Il che naturalmente non fa altro che accentuare i margini di indeterminatezza già di per sé propri di ogni carta di principi. Ed infatti il Manifesto del 2023 contiene concetti talmente vaghi e generici che riesce davvero difficile, a prima lettura, non condividerli. Come dissentire, ad esempio, quando si dice che «non può esistere una crescita duratura senza la lotta alle diseguaglianze»; che «lavoro, istruzione e sanità pubblica sono i pilastri di un modello sociale che mette al centro la persona e i suoi diritti fondamentali»; che «pretendere che chi è stato lasciato ai margini debba cavarsela da solo significa tradire e umiliare chi avrebbe più bisogno d’aiuto»; che «democrazia e umiliazione non stanno insieme». Così come senz’altro condivisibile è il richiamo al lavoro dignitoso, all’inscindibilità tra diritti civili e diritti sociali, alla valorizzazione degli strumenti di giustizia riparativa, all’esigenza di prendersi cura delle persone garantendo che la loro dignità sia rispettata.

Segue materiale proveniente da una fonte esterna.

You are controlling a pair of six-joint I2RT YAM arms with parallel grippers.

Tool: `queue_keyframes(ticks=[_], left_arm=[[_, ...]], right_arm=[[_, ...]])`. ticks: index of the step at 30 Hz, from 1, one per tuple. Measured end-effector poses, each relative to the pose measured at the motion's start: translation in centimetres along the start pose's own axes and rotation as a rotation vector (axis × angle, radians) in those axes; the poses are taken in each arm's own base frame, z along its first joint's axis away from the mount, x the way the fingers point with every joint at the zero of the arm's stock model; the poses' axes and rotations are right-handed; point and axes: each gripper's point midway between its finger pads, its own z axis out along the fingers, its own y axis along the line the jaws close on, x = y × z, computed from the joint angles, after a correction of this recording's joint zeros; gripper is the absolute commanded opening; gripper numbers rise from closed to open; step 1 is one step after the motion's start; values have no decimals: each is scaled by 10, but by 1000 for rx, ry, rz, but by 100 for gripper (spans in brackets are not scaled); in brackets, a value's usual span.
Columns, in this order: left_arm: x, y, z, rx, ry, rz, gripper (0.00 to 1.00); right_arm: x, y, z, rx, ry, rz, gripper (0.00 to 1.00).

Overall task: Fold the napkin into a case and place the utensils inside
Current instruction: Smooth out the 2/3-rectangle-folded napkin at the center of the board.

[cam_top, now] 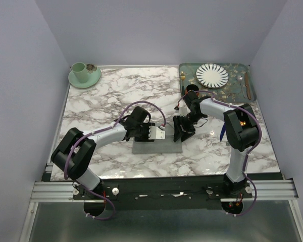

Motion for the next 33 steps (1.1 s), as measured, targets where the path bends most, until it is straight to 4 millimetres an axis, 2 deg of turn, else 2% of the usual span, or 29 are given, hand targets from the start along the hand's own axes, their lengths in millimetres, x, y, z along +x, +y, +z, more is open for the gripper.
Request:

Anche la parte più istituzionale merita un generale apprezzamento. Si rifiuta la scorciatoia del presidenzialismo; si afferma la necessità di regolamentare i partiti dando finalmente attuazione all’art. 49 Cost.; si valorizza il carattere cooperativo e solidale del nostro regionalismo, il principio di sussidiarietà orizzontale, il ruolo fondamentale dei sindaci e degli amministratori locali quali soggetti che “operano in corsia” e sono il primo punto di riferimento per i cittadini. Ma soprattutto, si insiste sulla capacità delle nostre istituzioni di prendere decisioni in grado di cambiare la vita delle persone. Dunque, una democrazia decidente come antidoto contro i rischi del democratic backsliding, dell’involuzione dello Stato di diritto. Ad un più attento esame, tuttavia, gli elementi di discontinuità con il Manifesto del 2008 sono evidenti. A cominciare dalle parole che prima c’erano ed oggi non ci sono più. Come la parola merito, da riferire ai talenti che tutti devono avere la possibilità di sviluppare, nonostante le diverse condizioni di partenza, all’interno di una scuola che educa e non discrimina. Una lacuna, questa, che nel centenario di Don Milani fa un certo effetto.

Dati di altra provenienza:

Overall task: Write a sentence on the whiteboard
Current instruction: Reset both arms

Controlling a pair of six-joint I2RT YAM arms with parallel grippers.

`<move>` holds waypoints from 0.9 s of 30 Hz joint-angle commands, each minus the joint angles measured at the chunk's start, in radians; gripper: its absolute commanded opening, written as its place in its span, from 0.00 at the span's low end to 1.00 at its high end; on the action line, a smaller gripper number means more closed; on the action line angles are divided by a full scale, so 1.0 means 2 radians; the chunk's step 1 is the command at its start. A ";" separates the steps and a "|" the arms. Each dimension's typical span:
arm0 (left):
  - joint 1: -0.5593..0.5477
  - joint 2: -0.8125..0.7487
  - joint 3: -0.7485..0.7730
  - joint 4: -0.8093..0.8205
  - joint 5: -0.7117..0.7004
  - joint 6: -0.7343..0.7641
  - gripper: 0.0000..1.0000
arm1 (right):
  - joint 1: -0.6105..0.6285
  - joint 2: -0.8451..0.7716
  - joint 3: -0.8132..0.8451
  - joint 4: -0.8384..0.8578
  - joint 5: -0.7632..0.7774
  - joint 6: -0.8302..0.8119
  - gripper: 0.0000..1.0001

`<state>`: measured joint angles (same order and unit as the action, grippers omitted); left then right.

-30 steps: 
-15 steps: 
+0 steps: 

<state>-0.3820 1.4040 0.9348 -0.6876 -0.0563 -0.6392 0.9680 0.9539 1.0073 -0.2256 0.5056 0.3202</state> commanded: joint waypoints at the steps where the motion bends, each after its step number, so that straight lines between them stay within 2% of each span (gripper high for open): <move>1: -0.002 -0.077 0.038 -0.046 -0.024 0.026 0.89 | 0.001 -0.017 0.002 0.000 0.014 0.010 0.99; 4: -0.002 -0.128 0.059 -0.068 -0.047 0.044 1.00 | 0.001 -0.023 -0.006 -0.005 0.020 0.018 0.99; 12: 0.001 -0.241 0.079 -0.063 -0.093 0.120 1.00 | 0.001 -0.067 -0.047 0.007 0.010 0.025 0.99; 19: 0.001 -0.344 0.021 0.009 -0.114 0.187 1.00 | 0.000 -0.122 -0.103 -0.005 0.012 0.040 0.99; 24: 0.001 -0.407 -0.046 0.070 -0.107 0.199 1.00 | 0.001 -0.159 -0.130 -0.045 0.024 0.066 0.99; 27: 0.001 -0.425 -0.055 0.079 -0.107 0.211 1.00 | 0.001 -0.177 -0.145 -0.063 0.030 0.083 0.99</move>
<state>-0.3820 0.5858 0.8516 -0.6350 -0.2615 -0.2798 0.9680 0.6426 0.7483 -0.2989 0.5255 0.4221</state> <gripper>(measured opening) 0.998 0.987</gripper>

Non c’è più il riferimento all’affermazione di un nuovo umanesimo né sul piano dell’accesso al sapere, né sul terreno dell’integrazione europea. L’esigenza di anteporre l’essere umano concepito nella sua totalità sembra invece soppiantata dal riferimento preponderante alla sola dimensione dell’uomo lavoratore. Il termine doveri, declinato accanto a quello di diritti, compare solo una volta e solo con riguardo agli italiani che vivono all’estero rispetto ai connazionali residenti in Italia. E questa scissione tra la dottrina dei diritti e quella dei doveri fa il paio con il rilievo accordato all’autodeterminazione delle persone, che è concepita come «la bussola di ogni nostra azione» ed affermata in termini assoluti, senza alcun senso del limite. Scompare poi ogni richiamo alle culture fondative del PD. Nella Carta del 2008 si parlava, per quanto genericamente, di un partito che raccoglie «le tradizioni culturali e politiche riformatrici del Paese». L’obiettivo non era mettere insieme pezzi del passato, ma elaborare una visione condivisa del mondo attraverso la reciproca contaminazione di quelle storie per costruire una nuova idea di Paese.

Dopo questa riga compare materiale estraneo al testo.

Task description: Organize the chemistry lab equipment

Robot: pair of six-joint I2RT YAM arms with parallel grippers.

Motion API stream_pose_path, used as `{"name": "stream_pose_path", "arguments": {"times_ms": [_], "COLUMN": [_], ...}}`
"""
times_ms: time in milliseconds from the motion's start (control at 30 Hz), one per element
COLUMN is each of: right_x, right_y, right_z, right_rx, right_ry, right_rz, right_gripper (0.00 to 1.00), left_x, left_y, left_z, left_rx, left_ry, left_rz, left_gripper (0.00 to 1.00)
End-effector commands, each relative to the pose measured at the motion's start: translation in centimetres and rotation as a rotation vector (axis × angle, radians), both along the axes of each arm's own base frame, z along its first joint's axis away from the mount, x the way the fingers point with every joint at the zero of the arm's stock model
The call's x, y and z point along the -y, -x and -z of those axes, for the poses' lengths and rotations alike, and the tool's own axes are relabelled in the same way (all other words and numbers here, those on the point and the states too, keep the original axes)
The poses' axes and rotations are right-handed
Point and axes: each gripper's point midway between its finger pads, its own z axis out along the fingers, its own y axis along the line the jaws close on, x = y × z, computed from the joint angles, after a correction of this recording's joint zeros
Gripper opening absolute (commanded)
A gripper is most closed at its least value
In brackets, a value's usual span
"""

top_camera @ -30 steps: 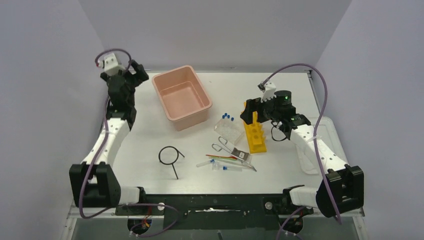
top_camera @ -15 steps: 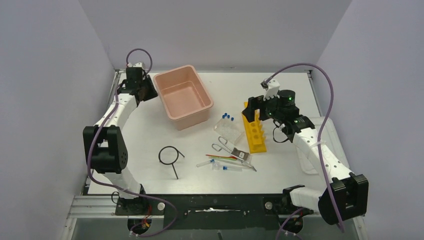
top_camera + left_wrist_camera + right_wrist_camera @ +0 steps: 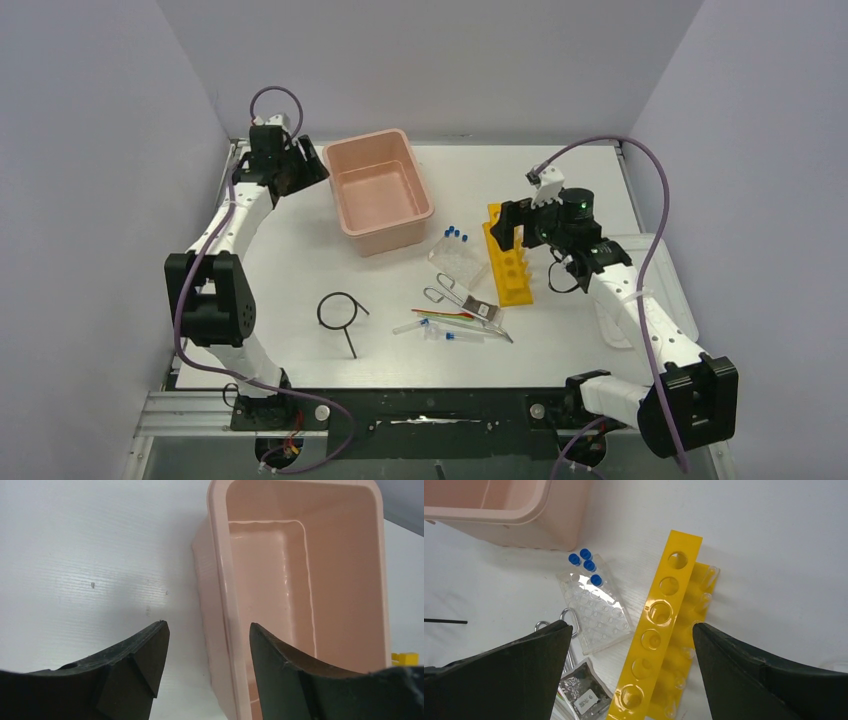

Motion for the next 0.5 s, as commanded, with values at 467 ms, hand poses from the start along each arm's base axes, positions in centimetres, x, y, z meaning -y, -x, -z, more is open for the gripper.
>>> {"name": "stream_pose_path", "arguments": {"times_ms": [467], "right_x": [2.0], "right_y": [-1.2], "right_z": [-2.3], "right_rx": [0.086], "right_ry": [-0.030], "right_rz": [0.039], "right_gripper": [0.98], "left_x": [2.6], "left_y": [-5.3], "left_z": [1.3], "left_rx": [-0.028], "left_ry": [-0.158], "left_rz": [0.018], "left_gripper": [0.34]}}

Di queste radici e quindi della natura intrinsecamente plurale del partito, come casa comune di tutti i riformisti, nel nuovo Manifesto non c’è traccia. Non stupisce, pertanto, che neppure le parole riformismo o riformista vengano mai adoperate. Non solo. «Bisogna fare un’Italia nuova» esordiva il Manifesto originario e rispetto a questo obiettivo sviluppava poi i suoi intendimenti, in una prospettiva chiaramente rivolta al Paese. Il Manifesto odierno, invece, esibisce un orizzonte di più corto respiro, perché sembra parlare più al partito che al Paese. Frasi come «il cuore della nostra identità è la lotta contro tutte le forme di diseguaglianza»; «siamo e saremo un partito femminista»; dobbiamo «agire con ben più coraggio e determinazione di quanto abbiamo fatto finora»; vogliamo che «chi fa vivere ogni giorno il partito sul territorio pesi di più nelle scelte che saremo chiamati a fare» tradiscono un’impostazione di fondo rivolta prevalentemente a correggere errori o omissioni dei quindici anni passati. Insomma una visione più introversa, fortemente condizionata dalla contingenza, che non riesce a sprigionare quella spinta propulsiva e quella proiezione al futuro che animavano invece il precedente Manifesto. Da questo punto di vista, in effetti, il richiamo all’Italia 2030 appare puramente formalistico, oltre che collegato alla sola emergenza climatica.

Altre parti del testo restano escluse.